I honestly don't understand these people's reasoning. Gohan can't even lose per se, (per se is Latin, meaning, "Unless that fucking dipshit Goku is the main character.") so why don't they bother to make him stronger all the time? I bet it's just because they feel guilty about throwing a prepube against the evilest forces of natures.

And that's another damn thing. Yes, Gohan is strong, but that's not an excuse for putting him up single-handedly against people like Nappa, Rikum, and Frieza, people so moronic and evil they are probably fans of the World Wrestling Federation, not to mention the unstoppable warrior Cell, no less after you gave Cell a fucking senzu bean, Goku, you ass. Sorry about the run on sentences, but I hate Goku. Not in the way I hate, for example, Charles Manson, but more often.
Crikey!

So, before the Cell Game, Gohan went into the Room of Spirit and time, for one year, when he was 11 years old, which took only one Earth day. This sounds impressive in and of itself, but even more so when you realize that 11 years old is about the height of your masturbation schedule, roughly 3 times daily if he's a normal boy. Which means Gohan technically spanked it roughly 1100 times in one day. No wonder he couldn't get a girlfriend for so long. Think about that, ladies. You'd be going at it with him, and he'd orgasm while orgasming. I mean, once when I was 12, I got it off 19 times in one day, but that's nothing compared to Gohan here. He makes Larry Flynt look like the motherfucking Pope.

But anyway, after being not being able to defeat Cell, Goku threw his son against the evil android monster. But that's not all, no no. Before he sent his own son, his flesh and blood, and the future of both the human and Saiyan races, he...well, he threw cell a senzu bean. Ha ha! Goku, you so crazy! This would be funnier if it wasn't true. At that point, I'd be like "Fuck you, dad, take care of him yourself." But not Gohan. Gohan just walked into it, despite the fact he must have known his father is a fucking idiot, but he did reach SS2.

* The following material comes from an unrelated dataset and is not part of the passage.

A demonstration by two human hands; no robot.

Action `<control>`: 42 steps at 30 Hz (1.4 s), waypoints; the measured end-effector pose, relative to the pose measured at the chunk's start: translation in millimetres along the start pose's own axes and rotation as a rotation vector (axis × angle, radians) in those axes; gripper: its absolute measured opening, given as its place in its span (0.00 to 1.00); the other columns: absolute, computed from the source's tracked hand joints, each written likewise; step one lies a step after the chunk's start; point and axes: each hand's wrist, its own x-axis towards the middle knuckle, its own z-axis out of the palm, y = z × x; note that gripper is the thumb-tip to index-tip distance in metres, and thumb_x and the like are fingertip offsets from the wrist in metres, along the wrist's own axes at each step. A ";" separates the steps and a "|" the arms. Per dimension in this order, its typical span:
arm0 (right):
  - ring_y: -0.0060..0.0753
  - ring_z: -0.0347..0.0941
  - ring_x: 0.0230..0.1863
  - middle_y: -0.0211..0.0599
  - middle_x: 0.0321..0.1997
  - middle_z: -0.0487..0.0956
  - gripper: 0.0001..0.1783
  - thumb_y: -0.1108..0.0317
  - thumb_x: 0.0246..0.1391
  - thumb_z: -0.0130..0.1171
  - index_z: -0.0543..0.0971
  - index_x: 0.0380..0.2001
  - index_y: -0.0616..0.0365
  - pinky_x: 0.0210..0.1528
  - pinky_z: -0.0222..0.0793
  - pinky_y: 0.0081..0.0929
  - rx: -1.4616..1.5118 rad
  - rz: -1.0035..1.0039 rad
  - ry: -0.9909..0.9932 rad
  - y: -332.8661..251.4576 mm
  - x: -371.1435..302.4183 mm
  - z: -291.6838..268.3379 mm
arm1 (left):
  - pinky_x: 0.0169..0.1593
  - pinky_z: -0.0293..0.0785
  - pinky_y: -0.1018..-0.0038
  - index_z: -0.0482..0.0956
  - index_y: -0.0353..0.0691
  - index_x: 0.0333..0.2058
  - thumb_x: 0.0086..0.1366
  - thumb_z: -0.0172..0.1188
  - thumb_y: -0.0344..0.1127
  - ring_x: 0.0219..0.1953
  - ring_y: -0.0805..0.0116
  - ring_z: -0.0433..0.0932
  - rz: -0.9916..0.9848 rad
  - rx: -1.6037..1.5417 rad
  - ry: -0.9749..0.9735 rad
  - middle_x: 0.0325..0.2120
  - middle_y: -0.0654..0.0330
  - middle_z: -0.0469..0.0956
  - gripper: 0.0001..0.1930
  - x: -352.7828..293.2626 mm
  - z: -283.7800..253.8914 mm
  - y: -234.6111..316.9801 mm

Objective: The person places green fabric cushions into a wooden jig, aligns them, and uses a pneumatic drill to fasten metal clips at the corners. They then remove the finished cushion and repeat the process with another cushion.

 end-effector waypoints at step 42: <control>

So, after letting his power go to his head, Gohan inadvertently got his father killed, but nearly for good this time, instantly making him one of my favorites. Unfortunately, he did kill Cell, which fucking pissed me off.
''When's Videl going to let me fuck her?''

What I hate about Gohan's character is that he didn't have to put up with his mother's fucking bullshit, but did anyway. You know what I would do with that kind of power when I was a young teenager? I'd be like, "Yo, ma, I'm leaving to conquer Western Europe, Make me a good dinner and I'll give you France, bitch." And don't write me all offended and prissy, because so would you, or you are frankly a pussy. But I don't blame ChiChi. Considering the genes he comes from, it should take a good dozen years of private tutoring to keep him from drinking stuff that comes out of his body.

When we next saw Gohan, he was in high school, and he had become a total fucking idiot, like his father. but at least he had a reason. He was starting a new school, and during this time, he also became a superhero by the name of the Great Saiyaman, in which he at least admitted his retardation. There he met Videl, who was actually pretty cute, by which I mean I would like to fuck her. He revealed that he has like, absolutely no girl skills. We're talking like fucking El Guapo level here. Like when Gohan suggests that Videl cut her hair, and he says "So you like short hair, on girls Gohan?" and she kind of blushes. And he says something to the effect of "I only meant that it wouldn't get in your eyes..." And then she flies off the handle.

So...he's gay. Wow...that really clears things up, huh?

Favorite Line:
"I don't see any trees..."

This is a great line not just because it was pointless, but because you can attach it to every aspect of your personal life. Like when your girlfriend dumps you, you can say "I don't see any trees..." or when your dog dies, you can say "I don't see any trees... or when the cops lead you to your house and your mother has been brutally skull-fucked to death, you can say "I don't see any trees..." It kicks ass!